The Dancing Plague of 1518 - pepys
https://publicdomainreview.org/2018/07/10/the-dancing-plague-of-1518/
======
viraptor
Every time I see this, I wonder if these were just people who, for whatever
reason, wanted to have fun / had enough of their daily life and protested that
way. Considering that people joined in sometimes when they saw the "dancing
plague", it doesn't seem like a weird mental issue.

On one hand side it's interesting that there are multiple records of this
happening, but on the other these seem to come from "official sources". Which
reminds me of an evening when we were dancing with friends at night (with
candles around) to some quiet music in a city centre. Some police guy passed
by after a while to check on a report of "Satanist dancing" (?) happening
nearby. (Multiple tall, residential buildings had a good view on us) Of course
that only led to us moving to a nearby park and making sure the candles form a
pentagram this time - and dancing until early morning.

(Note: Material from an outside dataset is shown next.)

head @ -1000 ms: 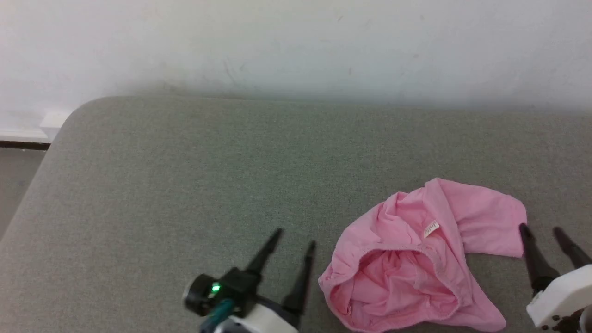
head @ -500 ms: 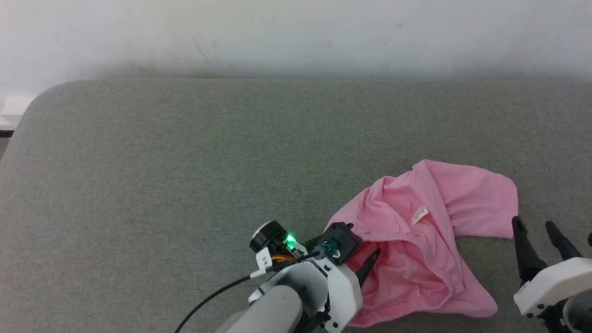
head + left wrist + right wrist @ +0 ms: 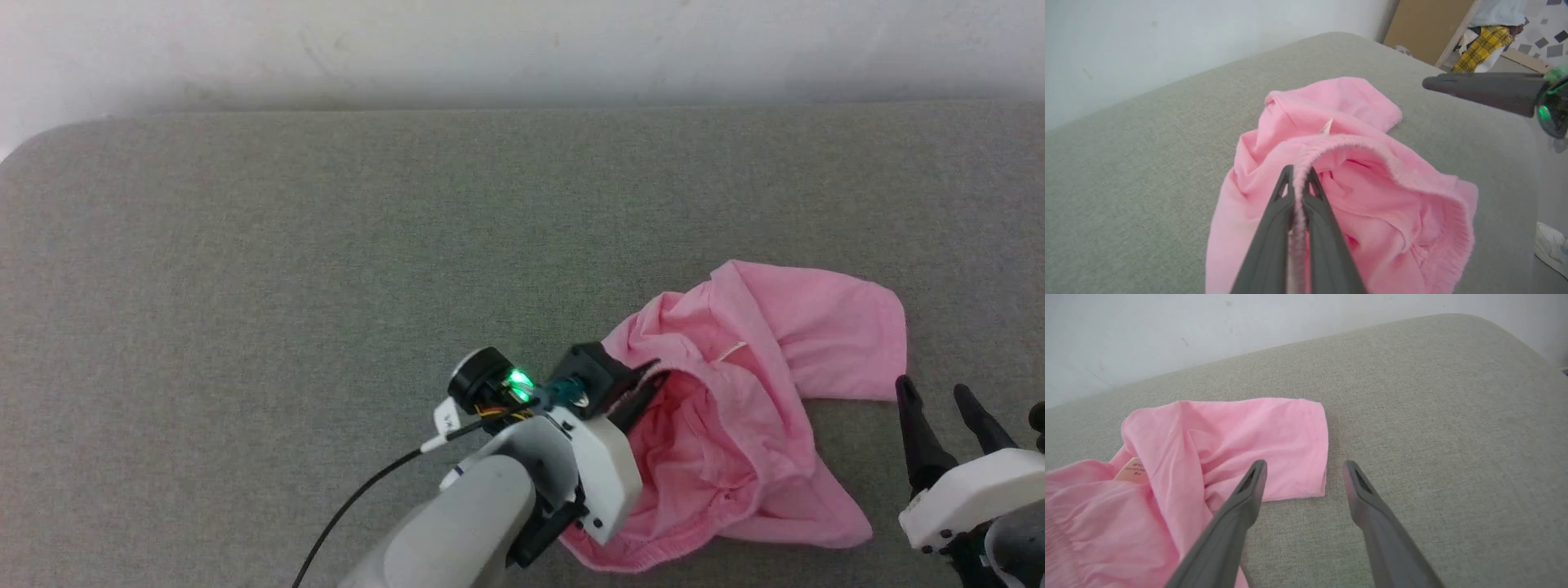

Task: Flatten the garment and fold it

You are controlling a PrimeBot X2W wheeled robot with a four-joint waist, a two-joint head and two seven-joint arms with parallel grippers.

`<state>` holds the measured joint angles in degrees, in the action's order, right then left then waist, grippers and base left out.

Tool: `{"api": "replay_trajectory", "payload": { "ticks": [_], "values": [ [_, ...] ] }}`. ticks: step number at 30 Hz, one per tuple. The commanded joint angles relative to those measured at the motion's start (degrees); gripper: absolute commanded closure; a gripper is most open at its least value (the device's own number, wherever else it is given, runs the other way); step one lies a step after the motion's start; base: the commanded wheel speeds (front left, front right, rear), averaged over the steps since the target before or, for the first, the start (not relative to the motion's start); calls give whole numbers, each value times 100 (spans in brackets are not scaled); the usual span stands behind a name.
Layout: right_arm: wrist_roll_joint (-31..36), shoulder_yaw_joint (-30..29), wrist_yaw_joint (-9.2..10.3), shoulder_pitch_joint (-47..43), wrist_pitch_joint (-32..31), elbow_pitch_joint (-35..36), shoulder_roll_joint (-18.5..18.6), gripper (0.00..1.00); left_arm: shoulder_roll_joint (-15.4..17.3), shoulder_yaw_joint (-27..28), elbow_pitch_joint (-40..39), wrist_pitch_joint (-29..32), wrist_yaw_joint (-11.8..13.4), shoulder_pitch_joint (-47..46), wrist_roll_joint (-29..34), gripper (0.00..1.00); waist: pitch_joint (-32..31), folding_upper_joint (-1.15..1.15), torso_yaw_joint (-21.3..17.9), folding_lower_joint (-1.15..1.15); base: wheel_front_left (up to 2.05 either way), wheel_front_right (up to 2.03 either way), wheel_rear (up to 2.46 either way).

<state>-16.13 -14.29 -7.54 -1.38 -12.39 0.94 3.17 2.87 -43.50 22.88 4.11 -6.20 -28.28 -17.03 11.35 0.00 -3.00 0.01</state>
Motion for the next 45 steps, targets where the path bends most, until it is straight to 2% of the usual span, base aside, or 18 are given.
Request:
{"api": "replay_trajectory", "payload": {
  "ticks": [1,5,11,15,18,19,20,23,27,30,34,36,39,45],
  "values": [
    [-17,11,5,101,29,-5,-24,0,1,55,-12,-63,56,-79,-49,100,-45,0,53,-1,0,0,0],
    [9,-15,5,55,0,6,-24,0,40,621,-182,-529,289,-18,-489,100,-175,0,221,-1,0,0,0],
    [20,31,5,-46,-119,74,-25,0,606,1627,-354,-762,536,261,-1137,100,-330,0,505,-1,0,0,0],
    [32,146,5,-35,-199,124,-22,0,996,2186,-9,-722,569,358,-1549,100,-297,0,594,-1,0,0,0],
    [38,238,5,0,-231,144,-21,0,1141,2532,461,-913,660,306,-1725,100,-247,0,599,-1,0,0,0],
    [40,260,5,2,-237,148,-21,0,1165,2608,616,-1017,703,262,-1734,21,-234,0,603,-1,0,0,0],
    [39,270,5,2,-238,150,-21,0,1152,2715,762,-1159,781,212,-1766,0,-228,0,609,-1,0,0,0],
    [31,314,5,-22,-246,138,-21,0,1182,2782,1127,-1510,862,60,-1663,0,-243,0,641,-1,0,0,0],
    [14,373,5,-85,-239,111,-22,0,1191,2749,1237,-1813,841,-34,-1426,0,-368,0,730,-1,0,0,0],
    [2,437,5,-115,-206,105,-21,0,1188,2735,905,-1897,804,88,-1174,0,-507,0,807,-1,0,0,0],
    [22,497,5,-199,-218,120,37,0,1043,2817,109,-1908,949,642,-871,0,-683,0,986,-1,0,0,0],
    [36,548,5,-248,-248,140,58,0,999,2725,-19,-1885,881,989,-873,0,-759,0,1071,-1,0,0,0],
    [30,565,5,-313,-279,176,55,0,1080,2407,-92,-1558,683,1346,-814,0,-841,0,1216,-1,0,0,0],
    [12,604,5,-372,-291,185,33,0,1200,2305,-571,-1525,790,1703,-713,0,-939,0,1396,-1,0,0,0]
  ]
}}
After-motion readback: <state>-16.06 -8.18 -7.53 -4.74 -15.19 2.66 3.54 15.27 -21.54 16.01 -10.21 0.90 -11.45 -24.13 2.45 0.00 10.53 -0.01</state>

I can only imagine how would that night be described by random people - and
how it could be misunderstood without context by anyone reading it hundreds of
years later.

Also in 1930s, some people joined dance marathons which were pretty much an
organised dancing plague with prizes:
[http://www.messynessychic.com/2017/08/29/the-depraved-
dance-...](http://www.messynessychic.com/2017/08/29/the-depraved-dance-
marathons-of-the-1930s-you-didnt-know-about/)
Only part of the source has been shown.